As far as I know, xsum [1] more or less solves the problem completely: order inv...

lscharen · 2024-07-03T17:53:46

I was not aware of this (2015) work -- very nice!

A couple of pull-quotes from the paper to summarize:

Much work has been done on trying to improve the accuracy of summation. Some methods aim to somewhat improve accuracy at little computational cost, but do not guarantee that the result is the correctly rounded exact sum.

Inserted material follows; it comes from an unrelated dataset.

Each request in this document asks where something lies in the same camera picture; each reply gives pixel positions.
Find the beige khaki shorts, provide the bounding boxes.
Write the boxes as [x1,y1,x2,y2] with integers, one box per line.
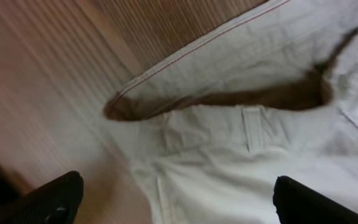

Many methods have been developed that instead compute the exact sum of a set of floating-point values, and then correctly round this exact sum to the closest floating-point value. This obviously would be preferable to any non-exact method, if the exact computation could be done sufficiently quickly

Exact summation methods fall into two classes — those implemented using standard floating point arithmetic operations available in hardware on most current processors, such as the methods of Zhu and Hayes (2010), and those that instead perform the summation with integer arithmetic, using a “superaccumulator”.

I present two new methods for exactly summing a set of floating-point numbers, and then correctly rounding to the nearest floating-point number. ... One method uses a “small” superaccumulator with sixty-seven 64-bit chunks, each with 32-bit overlap with the next chunk, allowing carry propagation to be done infrequently. The small superaccumulator is used alone when summing a small number of terms. For big summations, a “large” superaccumulator is used as well. It consists of 4096 64-bit chunks, one for every possible combination of exponent bits and sign bit, plus counts of when each chunk needs to be transferred to the small superaccumulator.

On modern 64-bit processors, exactly summing a large array using this combination of large and small superaccumulators takes less than twice the time of simple, inexact, ordered summation, with a serial implementation

pacaro · 2024-07-03T20:04:37

Thanks for the summary. I kinda low-key love the idea of converting floats into a fixed point representation that covers the entire range represented by the float type. I mean the accumulator is only 32 KB, which is likely to be in L1 the entire time on modern hardware, and any given float is only going to need two 64 bit words, + 13 bits (12 bits for offset, and 1 for sign) to be represented in this scheme.